IMF 'Bath-Salts' Everything As "Global Recovery Showing Signs Of Further Weakness"

The IMF just took a bucket of bath-salts to world economies as it slashes growth expectations for every major global economy (and emerging nations suffer too). Noting that Q1's upward surprise was "partly due to temporary factors", they reduce 2012's overall global growth to 3.5% adding that developments during the second quarter have been worse. Job creation has been hampered - with unemployment high in many advanced economies, especially among the young in the euro area periphery; but incoming data from the US also suggests less robust growth than forecast previously. While distortions to seasonal adjustment and payback from the unusually mild winter explain some of the softening, there also seems to be an underlying loss of momentum.

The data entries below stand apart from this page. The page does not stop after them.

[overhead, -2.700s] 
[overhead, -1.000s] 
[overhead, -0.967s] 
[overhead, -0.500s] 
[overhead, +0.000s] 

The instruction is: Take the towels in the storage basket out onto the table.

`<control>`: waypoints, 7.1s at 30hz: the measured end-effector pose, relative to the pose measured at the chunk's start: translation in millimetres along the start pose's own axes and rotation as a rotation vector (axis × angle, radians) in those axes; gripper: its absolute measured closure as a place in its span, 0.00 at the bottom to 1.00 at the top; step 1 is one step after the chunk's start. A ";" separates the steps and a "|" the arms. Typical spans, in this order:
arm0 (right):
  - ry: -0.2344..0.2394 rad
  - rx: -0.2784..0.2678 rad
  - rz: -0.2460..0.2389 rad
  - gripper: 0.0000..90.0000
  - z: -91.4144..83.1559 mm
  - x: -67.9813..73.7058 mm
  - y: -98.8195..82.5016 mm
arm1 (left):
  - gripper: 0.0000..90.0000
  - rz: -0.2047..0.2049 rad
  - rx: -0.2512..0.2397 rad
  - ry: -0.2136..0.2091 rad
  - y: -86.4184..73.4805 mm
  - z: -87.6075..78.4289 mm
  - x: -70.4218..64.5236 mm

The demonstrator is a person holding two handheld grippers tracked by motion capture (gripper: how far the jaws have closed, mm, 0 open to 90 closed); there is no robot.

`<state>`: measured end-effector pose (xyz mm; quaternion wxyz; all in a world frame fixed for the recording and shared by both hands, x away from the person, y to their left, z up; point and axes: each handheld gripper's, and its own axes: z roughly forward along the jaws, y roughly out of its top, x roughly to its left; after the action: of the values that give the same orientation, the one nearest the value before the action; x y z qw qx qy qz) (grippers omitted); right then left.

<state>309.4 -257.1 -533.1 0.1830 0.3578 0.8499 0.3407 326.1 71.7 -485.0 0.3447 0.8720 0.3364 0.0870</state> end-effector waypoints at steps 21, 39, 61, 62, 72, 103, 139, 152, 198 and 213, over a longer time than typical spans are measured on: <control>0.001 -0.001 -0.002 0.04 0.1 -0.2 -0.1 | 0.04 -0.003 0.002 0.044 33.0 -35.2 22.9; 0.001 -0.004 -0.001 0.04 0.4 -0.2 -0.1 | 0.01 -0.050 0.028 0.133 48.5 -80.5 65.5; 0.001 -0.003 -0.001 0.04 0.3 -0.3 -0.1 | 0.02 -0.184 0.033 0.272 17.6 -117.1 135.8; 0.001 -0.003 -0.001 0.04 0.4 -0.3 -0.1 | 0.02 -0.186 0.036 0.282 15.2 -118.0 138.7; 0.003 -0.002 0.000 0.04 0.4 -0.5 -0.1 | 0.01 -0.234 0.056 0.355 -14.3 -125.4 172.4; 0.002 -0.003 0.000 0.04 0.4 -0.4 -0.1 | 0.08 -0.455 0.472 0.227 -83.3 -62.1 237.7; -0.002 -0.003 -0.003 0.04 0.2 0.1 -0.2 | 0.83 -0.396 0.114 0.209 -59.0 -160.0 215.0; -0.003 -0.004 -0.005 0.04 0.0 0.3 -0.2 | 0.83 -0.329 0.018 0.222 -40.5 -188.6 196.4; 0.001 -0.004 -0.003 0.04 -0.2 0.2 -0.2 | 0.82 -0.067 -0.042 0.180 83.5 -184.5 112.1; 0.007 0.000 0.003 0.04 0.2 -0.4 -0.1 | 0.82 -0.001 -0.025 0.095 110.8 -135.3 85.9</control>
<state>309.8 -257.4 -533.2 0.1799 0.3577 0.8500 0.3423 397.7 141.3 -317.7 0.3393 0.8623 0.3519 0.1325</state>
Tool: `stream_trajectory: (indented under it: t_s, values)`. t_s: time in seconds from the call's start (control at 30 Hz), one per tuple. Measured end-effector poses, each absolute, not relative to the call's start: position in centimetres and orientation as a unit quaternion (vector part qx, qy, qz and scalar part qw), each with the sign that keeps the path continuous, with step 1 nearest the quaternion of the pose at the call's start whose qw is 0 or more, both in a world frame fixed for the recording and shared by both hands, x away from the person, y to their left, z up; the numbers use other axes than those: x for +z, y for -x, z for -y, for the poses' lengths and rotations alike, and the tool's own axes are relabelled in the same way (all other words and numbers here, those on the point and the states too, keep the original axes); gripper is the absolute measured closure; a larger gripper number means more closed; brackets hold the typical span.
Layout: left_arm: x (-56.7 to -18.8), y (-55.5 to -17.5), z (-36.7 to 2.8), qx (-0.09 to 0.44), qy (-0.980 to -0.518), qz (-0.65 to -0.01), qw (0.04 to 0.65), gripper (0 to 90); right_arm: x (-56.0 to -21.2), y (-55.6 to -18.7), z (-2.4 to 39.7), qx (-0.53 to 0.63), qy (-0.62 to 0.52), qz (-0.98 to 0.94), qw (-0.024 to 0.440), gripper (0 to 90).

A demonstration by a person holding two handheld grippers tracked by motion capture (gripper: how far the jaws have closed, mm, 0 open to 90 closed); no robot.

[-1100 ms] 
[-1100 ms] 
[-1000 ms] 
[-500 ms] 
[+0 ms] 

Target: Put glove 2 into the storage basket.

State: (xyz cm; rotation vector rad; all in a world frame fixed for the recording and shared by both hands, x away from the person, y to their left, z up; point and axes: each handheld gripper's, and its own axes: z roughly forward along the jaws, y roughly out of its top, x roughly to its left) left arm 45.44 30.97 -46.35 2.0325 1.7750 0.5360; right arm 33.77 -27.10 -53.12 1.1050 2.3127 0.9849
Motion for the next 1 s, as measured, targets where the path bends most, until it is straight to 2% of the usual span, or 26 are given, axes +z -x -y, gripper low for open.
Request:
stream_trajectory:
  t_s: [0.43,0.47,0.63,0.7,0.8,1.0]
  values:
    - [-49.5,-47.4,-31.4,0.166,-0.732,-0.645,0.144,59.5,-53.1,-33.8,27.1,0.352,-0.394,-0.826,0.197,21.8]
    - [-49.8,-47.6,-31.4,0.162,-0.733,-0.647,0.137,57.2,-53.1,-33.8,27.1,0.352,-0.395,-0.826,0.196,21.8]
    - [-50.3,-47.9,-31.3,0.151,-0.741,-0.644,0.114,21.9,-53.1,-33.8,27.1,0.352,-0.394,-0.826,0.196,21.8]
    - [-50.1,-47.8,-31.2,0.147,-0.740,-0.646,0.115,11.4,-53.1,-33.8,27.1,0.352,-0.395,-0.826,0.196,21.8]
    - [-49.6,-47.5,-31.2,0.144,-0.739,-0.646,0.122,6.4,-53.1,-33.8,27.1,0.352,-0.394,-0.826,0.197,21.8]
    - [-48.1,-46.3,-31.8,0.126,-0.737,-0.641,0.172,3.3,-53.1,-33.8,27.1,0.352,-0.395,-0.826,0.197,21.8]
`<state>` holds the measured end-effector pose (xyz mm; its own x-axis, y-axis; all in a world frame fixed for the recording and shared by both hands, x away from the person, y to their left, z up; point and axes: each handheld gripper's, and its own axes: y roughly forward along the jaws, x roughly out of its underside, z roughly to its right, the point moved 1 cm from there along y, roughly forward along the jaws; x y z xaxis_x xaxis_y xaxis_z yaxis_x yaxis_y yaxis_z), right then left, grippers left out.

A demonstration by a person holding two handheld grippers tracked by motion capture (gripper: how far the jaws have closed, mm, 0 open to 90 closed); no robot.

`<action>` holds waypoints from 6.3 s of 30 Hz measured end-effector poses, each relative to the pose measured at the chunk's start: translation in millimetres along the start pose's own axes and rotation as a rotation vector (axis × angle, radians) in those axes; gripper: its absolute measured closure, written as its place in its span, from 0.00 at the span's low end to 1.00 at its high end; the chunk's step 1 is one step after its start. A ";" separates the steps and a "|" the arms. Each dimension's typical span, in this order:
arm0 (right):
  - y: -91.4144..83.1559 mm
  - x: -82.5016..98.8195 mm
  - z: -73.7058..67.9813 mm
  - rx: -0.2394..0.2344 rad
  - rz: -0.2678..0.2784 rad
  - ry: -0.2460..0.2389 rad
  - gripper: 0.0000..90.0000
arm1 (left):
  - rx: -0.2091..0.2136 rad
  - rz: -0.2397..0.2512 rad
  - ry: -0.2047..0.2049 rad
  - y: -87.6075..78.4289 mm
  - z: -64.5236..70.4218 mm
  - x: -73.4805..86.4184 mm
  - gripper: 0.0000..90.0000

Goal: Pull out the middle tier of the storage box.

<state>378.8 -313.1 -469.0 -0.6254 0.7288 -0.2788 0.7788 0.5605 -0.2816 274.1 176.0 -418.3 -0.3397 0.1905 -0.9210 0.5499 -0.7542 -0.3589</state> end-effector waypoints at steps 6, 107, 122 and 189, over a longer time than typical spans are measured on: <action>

Growth momentum has also slowed in various emerging market economies, notably Brazil, China, and India. This partly reflects a weaker external environment, but domestic demand has also decelerated sharply in response to capacity constraints. The baseline projections in this WEO Update incorporate weaker growth through much of the second half of 2012 in both advanced and key emerging market economies, reflecting the setbacks to the global recovery. Downside risks to this weaker global outlook continue to loom large. The most immediate risk is still that delayed or insufficient policy action will further escalate the euro area crisis. How long before those Q4 hockey-stick earnings forecasts get reduced?